Does anyone know what color I can add to blue to make it more of a baby blue? All of my blues are coming out turquoise - not blue.

I have tried:
BB - cellini blue
LabColors - Brilliant Blue
Planet Earth - Beatlemania blue
Peaks - Blue Pearl Mica

All my blues in clear soap are turning turquoise. I am using Vanilla Silk FO with Vanilla Stabilizer as the FO.

I have never had this happen before with any of these blues & the same FO.

I need a BLUE!!!! Right Away.

Any Suggestions, PLEASE 

Thank you,
Lily


----------



## RocknRoll (Mar 5, 2013)

I have only used ultra marine blue and in cold process only. This is the result :


----------



## ruby61 (Mar 5, 2013)

Have you tried the select shades from tradewinds?  Here is their color chart if this is cp, I have used them before without any problems.
http://tradewindsfragrance.net/select/chart/cp.html
For meilt and pour it says do not use over 1/2 tsp per pound of oils/base


----------



## lillybella (Mar 5, 2013)

I just took this large order that I have to do. I really don't have time to send for another colorant. I have never had this happen before. This is M&P. I usually use the Beatlemania Blue which is more of a Blue Jeans Blue & then I add TD.

Is their another color I can add to it to make it less turquoise and tone it down?
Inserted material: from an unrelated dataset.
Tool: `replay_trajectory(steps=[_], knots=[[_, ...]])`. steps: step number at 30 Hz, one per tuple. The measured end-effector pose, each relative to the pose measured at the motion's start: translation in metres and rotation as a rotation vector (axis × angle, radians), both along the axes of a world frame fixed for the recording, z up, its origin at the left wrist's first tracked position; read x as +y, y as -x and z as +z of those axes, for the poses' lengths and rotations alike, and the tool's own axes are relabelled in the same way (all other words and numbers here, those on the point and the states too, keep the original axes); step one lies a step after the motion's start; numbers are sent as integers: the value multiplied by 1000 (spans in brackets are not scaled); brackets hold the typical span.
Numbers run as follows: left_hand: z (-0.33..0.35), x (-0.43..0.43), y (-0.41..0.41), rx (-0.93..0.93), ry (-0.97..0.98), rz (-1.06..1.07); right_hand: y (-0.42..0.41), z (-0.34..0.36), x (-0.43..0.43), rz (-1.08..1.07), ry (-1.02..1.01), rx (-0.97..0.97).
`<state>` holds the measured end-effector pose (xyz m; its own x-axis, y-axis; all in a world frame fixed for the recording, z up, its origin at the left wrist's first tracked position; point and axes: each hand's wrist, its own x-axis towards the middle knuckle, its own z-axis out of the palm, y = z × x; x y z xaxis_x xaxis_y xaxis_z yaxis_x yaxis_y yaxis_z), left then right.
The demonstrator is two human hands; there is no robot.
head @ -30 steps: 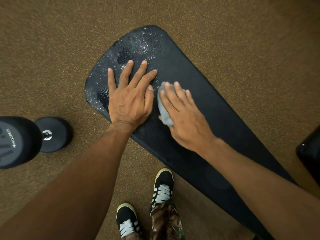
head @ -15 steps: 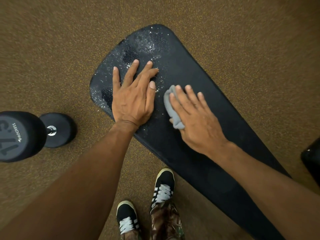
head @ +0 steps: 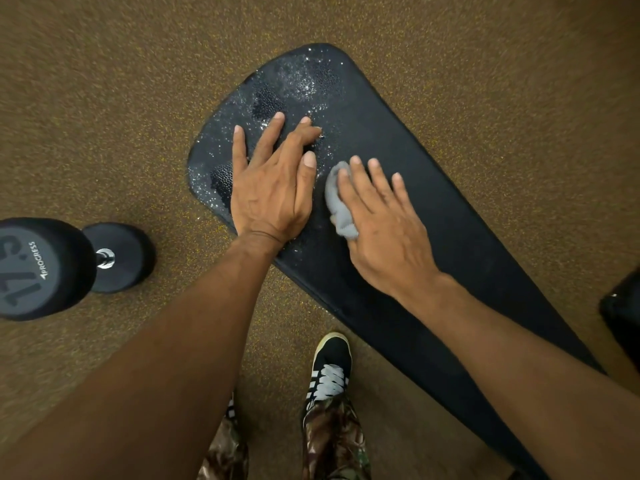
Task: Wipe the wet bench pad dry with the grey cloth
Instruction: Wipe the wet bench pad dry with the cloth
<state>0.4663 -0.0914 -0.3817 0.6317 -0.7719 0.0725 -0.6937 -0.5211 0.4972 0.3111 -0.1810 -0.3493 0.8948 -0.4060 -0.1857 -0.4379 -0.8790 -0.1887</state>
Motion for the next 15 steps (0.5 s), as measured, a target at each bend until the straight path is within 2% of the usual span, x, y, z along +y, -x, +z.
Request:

What happens if I add black?


----------



## lillybella (Mar 5, 2013)

This is the color blue the soaps have always come out!


----------



## ruby61 (Mar 5, 2013)

Do you have some titanium dioxide?  I think if you want a baby blue you need to lighten it up, black would make it darker.


----------



## lillybella (Mar 5, 2013)

yes, I already added TD.


----------



## lillybella (Mar 5, 2013)

Well Folks! I figured it out after ruining a bunch of soap base!

I had ordered 2 bottles of the Beatlemania Blue from Go Planet Earth.

I checked the 2nd bottle and sure enough it was the blue I wanted. The first bottle (the one I used) had a turquoise blue in it! I will call them tomorrow morning and tell them the wrong color was in the bottle.

Now ...I will have to think of a turquoise soap to make!


----------



## Badger (Mar 6, 2013)

Turquoise would likely make a nice ocean type soap.. jm2c


----------



## lillybella (Mar 6, 2013)

Thank you, Badger

That's a great idea!


----------



## artcarheather (Jul 10, 2013)

I've added a pearlizing powder to my blue- so it would be a pearly baby blue.


----------



## Marilyna (Jul 10, 2013)

Did you try food coloring?  It's a lovely blue


----------